━━━━━ Entries supplied ━━━━━
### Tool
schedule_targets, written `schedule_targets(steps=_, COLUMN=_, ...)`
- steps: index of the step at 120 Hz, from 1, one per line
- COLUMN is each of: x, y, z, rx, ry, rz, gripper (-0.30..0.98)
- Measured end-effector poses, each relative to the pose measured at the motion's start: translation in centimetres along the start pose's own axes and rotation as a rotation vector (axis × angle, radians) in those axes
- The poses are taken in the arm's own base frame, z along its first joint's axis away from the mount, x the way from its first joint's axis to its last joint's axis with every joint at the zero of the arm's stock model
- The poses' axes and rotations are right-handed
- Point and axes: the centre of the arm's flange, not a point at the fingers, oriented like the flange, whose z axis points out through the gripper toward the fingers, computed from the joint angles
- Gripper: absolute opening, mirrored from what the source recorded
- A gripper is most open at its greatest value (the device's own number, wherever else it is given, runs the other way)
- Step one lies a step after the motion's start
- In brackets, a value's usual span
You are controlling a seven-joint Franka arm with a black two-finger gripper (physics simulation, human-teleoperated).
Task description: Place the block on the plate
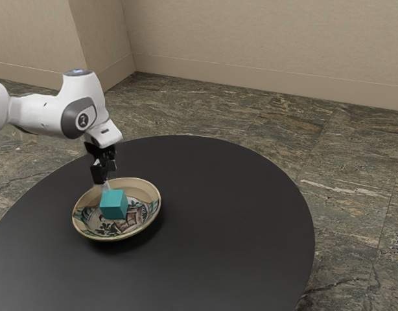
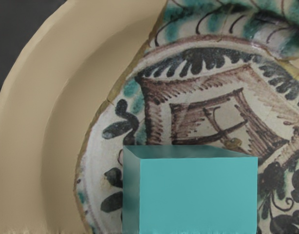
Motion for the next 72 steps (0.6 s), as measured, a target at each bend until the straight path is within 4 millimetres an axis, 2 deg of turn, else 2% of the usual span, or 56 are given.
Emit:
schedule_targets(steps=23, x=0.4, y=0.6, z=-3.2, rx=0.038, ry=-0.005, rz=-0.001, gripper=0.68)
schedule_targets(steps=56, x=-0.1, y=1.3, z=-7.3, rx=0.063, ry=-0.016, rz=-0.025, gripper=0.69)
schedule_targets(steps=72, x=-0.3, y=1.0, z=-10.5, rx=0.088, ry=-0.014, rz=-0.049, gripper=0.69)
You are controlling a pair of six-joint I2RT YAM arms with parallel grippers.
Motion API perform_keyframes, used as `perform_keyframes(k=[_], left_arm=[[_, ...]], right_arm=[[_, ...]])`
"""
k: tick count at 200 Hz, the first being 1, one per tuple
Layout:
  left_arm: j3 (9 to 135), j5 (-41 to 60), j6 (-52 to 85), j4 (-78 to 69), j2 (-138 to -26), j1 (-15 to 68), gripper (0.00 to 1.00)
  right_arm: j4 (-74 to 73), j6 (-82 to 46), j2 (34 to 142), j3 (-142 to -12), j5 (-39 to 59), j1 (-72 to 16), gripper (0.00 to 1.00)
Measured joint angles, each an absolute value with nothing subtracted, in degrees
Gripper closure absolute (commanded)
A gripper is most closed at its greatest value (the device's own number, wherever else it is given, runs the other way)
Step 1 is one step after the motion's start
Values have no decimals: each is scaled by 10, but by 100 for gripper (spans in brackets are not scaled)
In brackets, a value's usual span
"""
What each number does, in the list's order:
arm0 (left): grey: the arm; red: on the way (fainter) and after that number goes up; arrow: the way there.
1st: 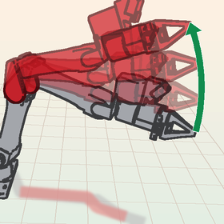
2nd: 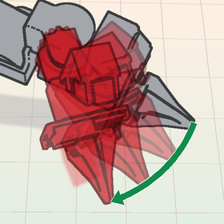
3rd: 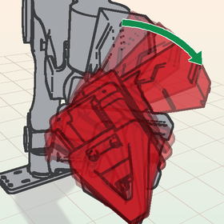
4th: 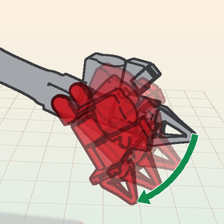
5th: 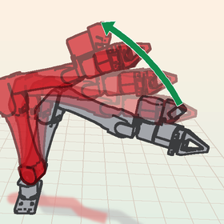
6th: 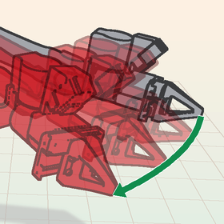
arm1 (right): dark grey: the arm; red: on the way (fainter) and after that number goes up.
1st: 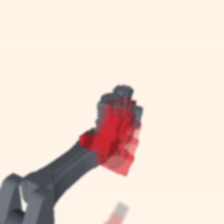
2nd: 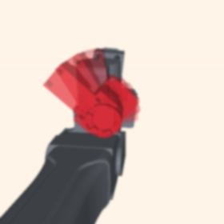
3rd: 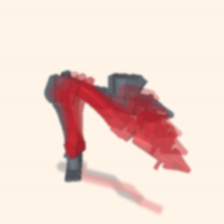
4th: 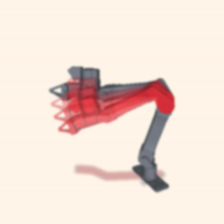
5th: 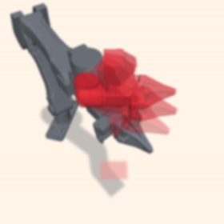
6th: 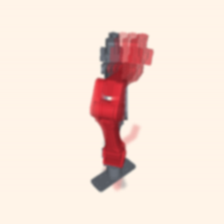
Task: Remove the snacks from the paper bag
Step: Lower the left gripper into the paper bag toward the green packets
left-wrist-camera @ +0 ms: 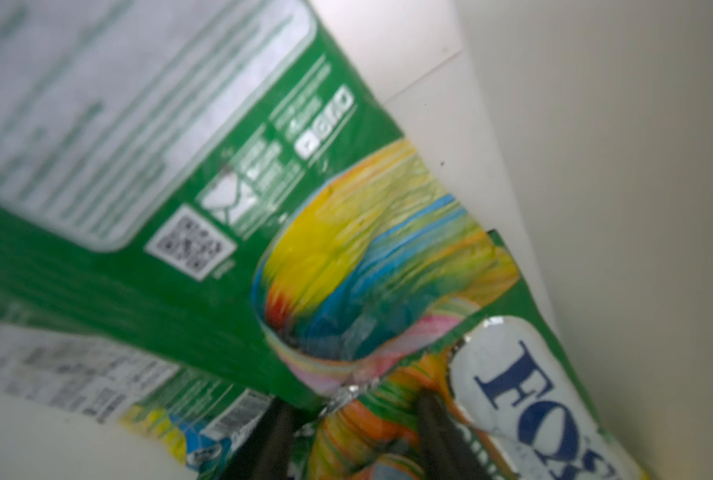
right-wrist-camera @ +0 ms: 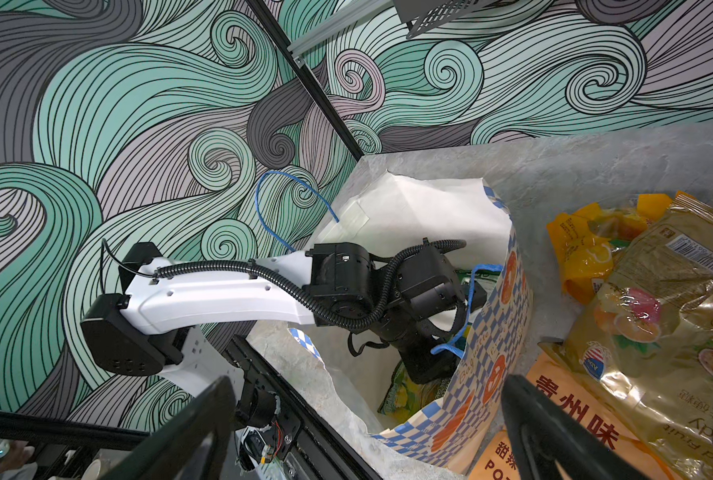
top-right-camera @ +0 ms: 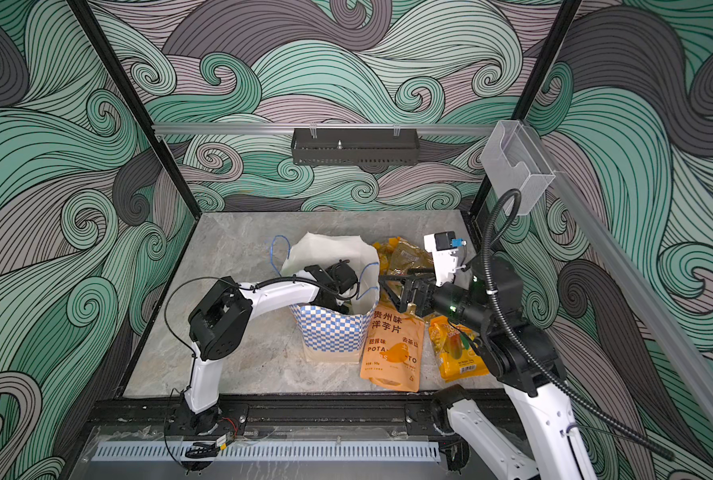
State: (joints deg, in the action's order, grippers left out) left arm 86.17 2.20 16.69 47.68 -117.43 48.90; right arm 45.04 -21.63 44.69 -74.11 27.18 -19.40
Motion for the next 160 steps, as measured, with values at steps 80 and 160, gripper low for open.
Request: perform_keyframes(k=[80,160], left_arm=[[884,-4,168,518,-1169,489,100],[948,-51,168,549,-1098,489,100]], right_arm=[[450,-216,446,-741,270,-194,0],[450,-216,446,-741,270,-194,0]])
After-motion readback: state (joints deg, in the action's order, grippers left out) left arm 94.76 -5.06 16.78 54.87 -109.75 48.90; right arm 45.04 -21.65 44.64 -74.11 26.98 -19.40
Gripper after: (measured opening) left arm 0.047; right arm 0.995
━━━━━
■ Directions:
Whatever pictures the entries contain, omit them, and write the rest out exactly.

■ Solved problem:
### Tool
schedule_targets, written `schedule_targets(steps=_, COLUMN=_, ...)`
- steps: index of the step at 120 Hz, from 1, one per line
- COLUMN is each of: x, y, z, rx, ry, rz, gripper (-0.30..0.98)
- Measured end-effector poses, each relative to the pose measured at the motion's start: translation in centimetres along the start pose's own axes and rotation as a rotation vector (axis × angle, radians) in those axes
- The poses are taken in the arm's own base frame, z along its first joint's axis away from the mount, x the way from its first joint's axis to its last joint's axis with every joint at the zero of the arm's stock model
- The poses' axes and rotations are right-handed
- Point and axes: the centre of the arm's flange, not a point at the fingers, oriented like the flange, whose z axis points out through the gripper toward the fingers, computed from the joint angles
- Gripper: absolute opening, mirrored from what the source recorded
- A gripper is most open at its greatest value (the device's own number, wherever else it is given, runs the other way)
- Step one lies a step after the motion's start
- In brackets, a value's usual span
You are controlling a seven-joint Franka arm with a black two-finger gripper (physics simulation, human-teleoperated).
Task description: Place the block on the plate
Motion for the next 72 steps (0.6 s), as measured, a target at each bend until the straight path is within 4 millimetres an axis, 2 deg of turn, else 2% of the usual span, or 56 are given.
Emit:
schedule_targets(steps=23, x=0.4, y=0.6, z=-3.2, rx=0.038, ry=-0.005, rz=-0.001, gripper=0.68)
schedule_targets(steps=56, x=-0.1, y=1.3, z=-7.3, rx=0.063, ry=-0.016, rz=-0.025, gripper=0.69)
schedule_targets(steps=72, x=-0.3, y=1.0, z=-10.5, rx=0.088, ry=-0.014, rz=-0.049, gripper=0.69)
You are controlling a pair of six-joint I2RT YAM arms with parallel grippers.
Motion API perform_keyframes, used as `perform_keyframes(k=[_], left_arm=[[_, ...]], right_arm=[[_, ...]])`
"""
k: tick count at 200 Hz, the first being 1, one per tuple
Layout:
  left_arm: j3 (9 to 135), j5 (-41 to 60), j6 (-52 to 85), j4 (-78 to 69), j2 (-138 to -26), j1 (-15 to 68), gripper (0.00 to 1.00)
  right_arm: j4 (-74 to 73), j6 (-82 to 46), j2 (34 to 142), j3 (-142 to -12), j5 (-39 to 59), j1 (-72 to 16), gripper (0.00 to 1.00)
Measured joint angles, each an absolute value with nothing subtracted, in degrees
Gripper closure absolute (commanded)
A gripper is most closed at its greatest value (the device's own number, wherever else it is given, runs the other way)
Step 1 is one step after the motion's start
Values have no decimals: each is scaled by 10, but by 100 for gripper (spans in brackets are not scaled)
In brackets, a value's usual span
"""
What each number does, in the list's order:
arm0 (left): grey: the arm; red: on the way (fainter) and after that number goes up; arrow: the way there.
1st: 
2nd: 
3rd: 
4th: 
5th: 
6th: 
arm1 (right): dark grey: the arm; red: on the way (fainter) and after that number goes up.
1st: 
2nd: 
3rd: 
4th: 
5th: 
6th: 
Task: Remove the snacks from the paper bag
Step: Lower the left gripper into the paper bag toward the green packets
left-wrist-camera @ +0 ms: 
right-wrist-camera @ +0 ms: 
top-right-camera @ +0 ms: 
State: (joints deg, in the action's order, grippers left out) left arm 86.17 2.20 16.69 47.68 -117.43 48.90; right arm 45.04 -21.63 44.69 -74.11 27.18 -19.40
Motion for the next 160 steps, as measured, with values at steps 80 and 160, gripper low for open.
Request: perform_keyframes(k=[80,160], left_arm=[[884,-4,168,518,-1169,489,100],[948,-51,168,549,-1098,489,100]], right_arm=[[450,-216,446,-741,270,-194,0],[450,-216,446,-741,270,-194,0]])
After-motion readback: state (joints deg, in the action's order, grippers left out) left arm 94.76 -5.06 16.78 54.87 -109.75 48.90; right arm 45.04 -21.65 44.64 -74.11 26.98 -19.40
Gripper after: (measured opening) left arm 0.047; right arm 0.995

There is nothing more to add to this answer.